* WORK INSTRUCTIONS *
When the line containing "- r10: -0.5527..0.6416" appears in the data below, begin copying there and stop only after the line containing "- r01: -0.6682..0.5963".

◆ ◆ ◆ ◆ ◆ ◆ ◆

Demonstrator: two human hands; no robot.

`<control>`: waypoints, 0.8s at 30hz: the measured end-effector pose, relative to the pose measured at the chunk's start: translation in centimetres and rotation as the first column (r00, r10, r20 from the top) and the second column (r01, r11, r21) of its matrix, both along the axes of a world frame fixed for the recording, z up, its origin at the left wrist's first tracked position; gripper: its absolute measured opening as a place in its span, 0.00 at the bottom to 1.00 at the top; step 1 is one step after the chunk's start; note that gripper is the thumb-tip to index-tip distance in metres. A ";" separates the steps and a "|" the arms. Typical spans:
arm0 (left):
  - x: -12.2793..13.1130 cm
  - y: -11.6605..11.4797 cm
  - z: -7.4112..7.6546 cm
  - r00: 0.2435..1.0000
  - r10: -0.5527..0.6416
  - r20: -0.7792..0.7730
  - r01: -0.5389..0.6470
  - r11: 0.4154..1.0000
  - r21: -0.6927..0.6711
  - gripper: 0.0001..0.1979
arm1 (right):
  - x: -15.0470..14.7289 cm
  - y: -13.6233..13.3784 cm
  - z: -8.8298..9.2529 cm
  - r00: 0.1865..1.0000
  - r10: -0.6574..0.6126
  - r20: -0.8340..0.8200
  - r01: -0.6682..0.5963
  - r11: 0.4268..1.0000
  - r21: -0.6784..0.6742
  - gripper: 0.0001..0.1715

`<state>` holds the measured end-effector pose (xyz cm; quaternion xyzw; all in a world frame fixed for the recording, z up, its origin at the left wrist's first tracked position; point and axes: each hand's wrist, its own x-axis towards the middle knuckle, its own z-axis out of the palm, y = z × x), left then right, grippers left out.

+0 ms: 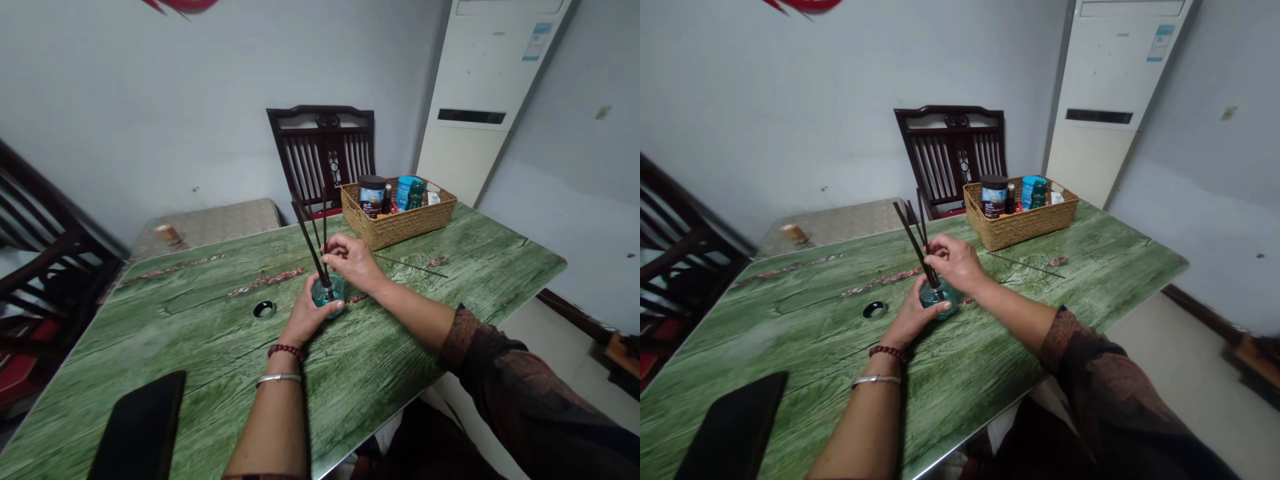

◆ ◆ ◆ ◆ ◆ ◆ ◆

* EXPECTED ANSWER *
  - r10: -0.5527..0.6416
  - r20: -0.7792..0.7730
  - r01: -0.5389..0.6470
  - r11: 0.4154..1.0000
  - r21: -0.6927..0.6711
  - gripper: 0.0001..0.1979
arm1 (right):
  - x: -15.0470..14.7289 cm
  - y: -13.6233..13.3784 cm
  - z: -8.8298..9.2529 cm
  - r00: 0.1865..1.0000
  - r10: -0.6574..0.6126
  - r20: -0.8340..0.8200
  - r01: -0.6682..0.5963

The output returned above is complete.